Before we move on, we should briefly compare our notion of judgment revision with the notion of belief revision in the AGM tradition, though readers unfamiliar with the AGM theory may skip to the next section. The first point to note is that a judgment revision operator is defined only for judgment sets on the agenda, of the form \(J\subseteq X\), while an AGM belief revision operator is usually defined for beliefs over an entire logic of propositions (closed under Boolean operations). Secondly, the inputs and outputs of a judgment revision operator—judgment sets of the form J and \(J\vert p\)—need not be deductively closed, while belief sets in standard AGM belief revision theory are by definition deductively closed (albeit not necessarily consistent or complete). (For departures from this restriction in the AGM tradition, see, however, Rott 2001.) Thirdly, the two regularity conditions we have imposed on a judgment revision operator, namely successfulness and conservativeness, are much weaker than the full set of AGM conditions on belief revision. Fourthly, however, our condition of rationality-preservation goes beyond the AGM requirements.
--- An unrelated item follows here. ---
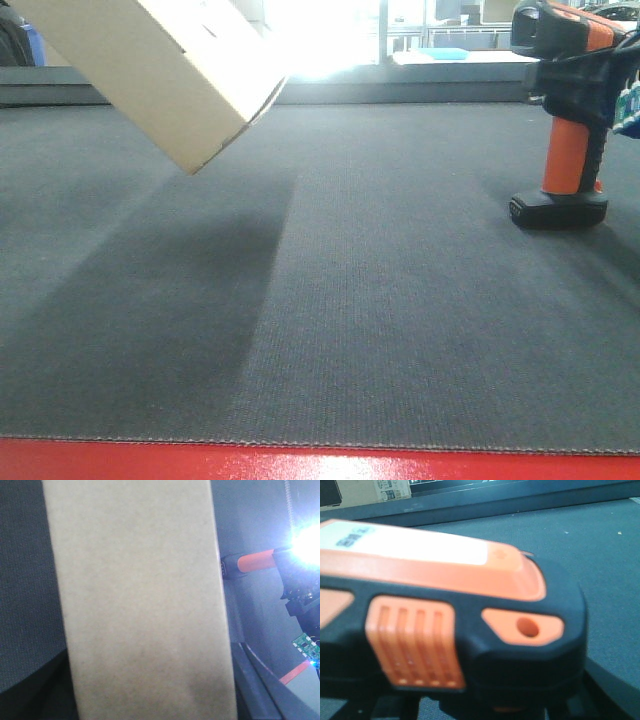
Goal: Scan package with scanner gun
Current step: 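Grasp the orange scanner gun by its top with the right gripper, then lift the scanner and aim it at the box's barcode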
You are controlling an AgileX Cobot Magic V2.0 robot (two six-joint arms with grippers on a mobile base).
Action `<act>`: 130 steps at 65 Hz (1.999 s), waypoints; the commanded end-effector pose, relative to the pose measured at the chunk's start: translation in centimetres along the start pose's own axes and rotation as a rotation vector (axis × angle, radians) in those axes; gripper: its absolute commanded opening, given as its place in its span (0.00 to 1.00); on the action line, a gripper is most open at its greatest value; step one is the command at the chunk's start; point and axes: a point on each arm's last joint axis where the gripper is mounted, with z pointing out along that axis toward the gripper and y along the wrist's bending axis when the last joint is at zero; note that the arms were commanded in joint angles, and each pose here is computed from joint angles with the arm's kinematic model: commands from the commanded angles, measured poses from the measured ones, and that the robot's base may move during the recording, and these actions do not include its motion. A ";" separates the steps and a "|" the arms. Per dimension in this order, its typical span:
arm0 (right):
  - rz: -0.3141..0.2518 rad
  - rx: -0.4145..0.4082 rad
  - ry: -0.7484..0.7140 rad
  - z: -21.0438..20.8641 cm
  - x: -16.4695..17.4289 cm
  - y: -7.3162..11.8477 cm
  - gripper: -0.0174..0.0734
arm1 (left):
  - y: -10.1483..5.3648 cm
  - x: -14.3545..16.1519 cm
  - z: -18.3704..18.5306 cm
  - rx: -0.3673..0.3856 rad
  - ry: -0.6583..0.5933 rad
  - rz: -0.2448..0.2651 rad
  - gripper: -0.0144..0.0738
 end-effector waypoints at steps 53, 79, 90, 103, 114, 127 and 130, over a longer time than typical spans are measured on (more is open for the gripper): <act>-0.351 -0.137 -0.062 -4.6 -13.1 3.2 0.02 | -0.5 0.0 -0.5 0.021 -0.020 -0.006 0.04; -0.620 -0.165 -0.076 -4.6 -15.4 4.0 0.02 | -0.5 0.0 -0.5 0.021 -0.020 -0.006 0.04; -0.643 -0.165 -0.096 -4.7 -15.8 4.1 0.02 | -0.4 0.0 -0.5 0.019 -0.020 -0.005 0.04; -0.656 -0.156 -0.121 -4.7 -16.7 4.1 0.02 | -0.4 0.0 -0.5 0.010 -0.018 -0.002 0.04; -0.653 -0.130 -0.121 -4.6 -17.2 3.4 0.02 | -0.1 0.0 -0.5 -0.022 -0.013 0.010 0.04; -0.648 -0.105 -0.112 -4.4 -17.3 2.7 0.02 | 0.0 0.0 -0.5 -0.027 -0.013 0.011 0.04; -0.648 -0.106 -0.108 -4.3 -17.2 2.7 0.02 | 0.0 0.0 -0.5 -0.027 -0.013 0.011 0.04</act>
The AGM theory merely requires consistency preservation: if the pre-revision belief set is consistent, then so is the post-revision belief set. The AGM conditions allow a complete and consistent belief set to be revised into an incomplete, albeit consistent one. From the AGM perspective, rationality-preservation may be viewed as too demanding. In the context of judgment-aggregation theory, however, it is a natural condition because of the central status that classical rationality—the conjunction of consistency and completeness—enjoys. Indeed, the universal-domain condition requires that individuals hold classically rational judgment sets. If judgment revision could transform classically rational judgment sets into ones violating that condition, then the (universal) domain of most aggregation rules would fail to be closed under revision.

4 Can aggregation and revision commute?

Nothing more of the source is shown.